In-vehicle nav systems and portable GPS units have simplified our lives considerably. No more paper maps, no more directions scrawled on the back of a cocktail napkin; instead, we tell our cars where we want to go and they tell us where to turn. Sounds pretty foolproof, but it really isn’t. Drivers talking on cell phones, for example, can easily miss a spoken or displayed turn. Ditto for those who prefer their music at threshold-of-pain volumes, and spoken navigation commands aren’t much use to the deaf.
Researchers at the University of Utah have developed a system that uses tactile commands to indicate a left turn or a right turn to drivers of their computer simulator. The prototype tactile navigation system mounts to a steering wheel, and subjects place the index finger of each hand on a raised button (actually a TrackPoint borrowed from an old IBM ThinkPad) mounted at the back of the wheel. When a turn is required, the system stretches the driver’s index finger in the direction of the turn.

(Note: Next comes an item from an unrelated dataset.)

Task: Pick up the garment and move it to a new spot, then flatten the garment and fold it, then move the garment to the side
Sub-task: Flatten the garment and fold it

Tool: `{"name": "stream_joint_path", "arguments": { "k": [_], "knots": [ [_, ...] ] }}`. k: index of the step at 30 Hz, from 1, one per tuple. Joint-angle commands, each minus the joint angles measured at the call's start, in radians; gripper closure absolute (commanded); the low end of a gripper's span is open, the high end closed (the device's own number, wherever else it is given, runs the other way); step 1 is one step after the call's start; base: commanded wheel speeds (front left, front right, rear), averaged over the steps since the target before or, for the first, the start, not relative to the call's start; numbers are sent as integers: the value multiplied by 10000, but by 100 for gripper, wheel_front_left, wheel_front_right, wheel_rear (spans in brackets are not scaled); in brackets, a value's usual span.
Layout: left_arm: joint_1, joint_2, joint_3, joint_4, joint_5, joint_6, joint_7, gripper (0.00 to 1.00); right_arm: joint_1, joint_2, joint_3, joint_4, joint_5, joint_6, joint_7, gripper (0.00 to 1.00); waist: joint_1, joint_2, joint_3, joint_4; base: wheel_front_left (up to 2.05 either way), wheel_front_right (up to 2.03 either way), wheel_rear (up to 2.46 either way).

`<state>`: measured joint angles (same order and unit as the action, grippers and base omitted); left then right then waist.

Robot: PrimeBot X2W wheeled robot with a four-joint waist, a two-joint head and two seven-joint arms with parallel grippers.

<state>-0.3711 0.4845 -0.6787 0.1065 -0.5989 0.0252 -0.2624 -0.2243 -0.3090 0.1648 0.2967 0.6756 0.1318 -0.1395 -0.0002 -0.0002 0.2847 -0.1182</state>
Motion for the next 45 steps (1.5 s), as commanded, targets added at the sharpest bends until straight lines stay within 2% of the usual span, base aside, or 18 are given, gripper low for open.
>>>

Their research has found that cell phone impaired drivers can follow this directional advice, even when they couldn’t follow voice guided navigation instructions. Based on their testing, the accuracy rate for drivers not distracted by on cell phones was nearly identical for verbalized directions (97.6 percent accuracy) and tactile directions (97.2 percent accuracy). When simultaneously talking on a cell phone while driving, the difference was huge: verbalized directions produced 74% accuracy, while tactile directions produced 98% accuracy.
The study’s lead author, William Provancher, has already patented his design and has had discussions with leading automakers and OEM suppliers. He feels the design could be commercialized and in production within three to five years if there is sufficient demand.